*Work instruction*. The material must be copied out exactly, line for line.

*Data extract*.
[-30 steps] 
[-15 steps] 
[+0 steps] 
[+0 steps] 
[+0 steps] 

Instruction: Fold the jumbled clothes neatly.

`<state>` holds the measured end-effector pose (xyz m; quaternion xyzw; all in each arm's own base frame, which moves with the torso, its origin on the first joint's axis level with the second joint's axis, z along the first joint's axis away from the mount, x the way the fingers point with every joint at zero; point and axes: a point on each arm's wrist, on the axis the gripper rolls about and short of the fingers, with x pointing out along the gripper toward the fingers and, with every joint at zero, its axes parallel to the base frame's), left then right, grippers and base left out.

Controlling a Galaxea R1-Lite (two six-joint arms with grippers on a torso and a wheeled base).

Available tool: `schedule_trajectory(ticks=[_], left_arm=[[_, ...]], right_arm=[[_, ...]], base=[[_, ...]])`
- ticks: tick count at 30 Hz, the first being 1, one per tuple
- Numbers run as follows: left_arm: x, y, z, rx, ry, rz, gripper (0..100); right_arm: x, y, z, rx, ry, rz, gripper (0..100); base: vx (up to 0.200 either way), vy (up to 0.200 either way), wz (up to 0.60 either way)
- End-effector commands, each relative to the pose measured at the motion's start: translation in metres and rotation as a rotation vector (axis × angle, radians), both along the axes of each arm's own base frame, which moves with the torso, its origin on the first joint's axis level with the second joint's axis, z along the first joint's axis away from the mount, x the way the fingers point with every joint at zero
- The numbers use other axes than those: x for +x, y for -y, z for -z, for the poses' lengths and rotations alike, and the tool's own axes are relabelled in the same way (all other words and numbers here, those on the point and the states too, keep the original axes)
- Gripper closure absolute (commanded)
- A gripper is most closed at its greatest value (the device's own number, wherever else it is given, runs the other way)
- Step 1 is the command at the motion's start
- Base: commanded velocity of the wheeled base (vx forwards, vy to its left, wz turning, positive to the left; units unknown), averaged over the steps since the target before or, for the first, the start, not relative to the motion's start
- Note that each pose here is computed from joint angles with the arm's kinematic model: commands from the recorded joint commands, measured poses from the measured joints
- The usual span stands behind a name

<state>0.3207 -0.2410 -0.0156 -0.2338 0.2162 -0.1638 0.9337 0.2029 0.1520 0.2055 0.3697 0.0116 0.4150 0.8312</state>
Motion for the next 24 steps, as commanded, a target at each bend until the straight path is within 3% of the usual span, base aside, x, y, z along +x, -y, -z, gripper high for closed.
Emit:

*Written solution*.
[-30 steps] 
[-15 steps] 
[+0 steps] 
[+0 steps] 
[+0 steps] 

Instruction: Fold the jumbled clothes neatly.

`<state>` holds the measured end-effector pose (xyz m; quaternion xyzw; all in each arm's own base frame, which moves with the torso, its origin on the first joint's axis level with the second joint's axis, z along the first joint's axis away from the mount, x the way the fingers point with every joint at zero; point and axes: a point on each arm's wrist, on the axis the gripper rolls about and short of the fingers, with x pointing out along the gripper toward the fingers and, with every joint at zero, its axes parallel to the base frame's), left then right, grippers and base left out.

Controlling a Galaxea R1-Lite (two six-joint arms with grippers on a torso and a wheeled base).

Available tool: `schedule_trajectory(ticks=[_], left_arm=[[_, ...]], right_arm=[[_, ...]], base=[[_, ...]])`
- ticks: tick count at 30 Hz, the first being 1, one per tuple
- Numbers run as follows: left_arm: x, y, z, rx, ry, rz, gripper (0..100); right_arm: x, y, z, rx, ry, rz, gripper (0..100); base: vx (up to 0.200 either way), vy (up to 0.200 either way), wz (up to 0.60 either way)
- End-effector commands, each relative to the pose measured at the motion's start: translation in metres and rotation as a rotation vector (axis × angle, radians), both along the axes of each arm's own base frame, which moves with the torso, its origin on the first joint's axis level with the second joint's axis, z along the first joint's axis away from the mount, x the way the fingers point with every joint at zero
- The numbers use other axes than those: x for +x, y for -y, z for -z, for the poses' lengths and rotations alike, and the tool's own axes are relabelled in the same way (all other words and numbers here, those on the point and the states too, keep the original axes)
- Gripper closure absolute (commanded)
- A gripper is most closed at its greatest value (the device's own number, wherever else it is given, runs the other way)
- Step 1 is the command at the motion's start
- Base: commanded velocity of the wheeled base (vx forwards, vy to its left, wz turning, positive to the left; units unknown), averaged over the steps since the target before or, for the first, the start, not relative to the motion's start
- Note that each pose here is computed from joint angles with the arm's kinematic model: commands from the recorded joint commands, measured poses from the measured joints
- The usual span stands behind a name

<state>0.3207 -0.2410 -0.0156 -0.2338 0.2162 -0.1638 0.9337 0.2029 0.1520 0.2055 0.3697 0.0116 0.4150 0.8312</state>
Motion for the next 24 steps, as commanded, a target at each bend until the straight path is within 3% of the usual span, base aside, x, y, z along +x, -y, -z, gripper high for closed.
Emit:

With that, the exercise is done.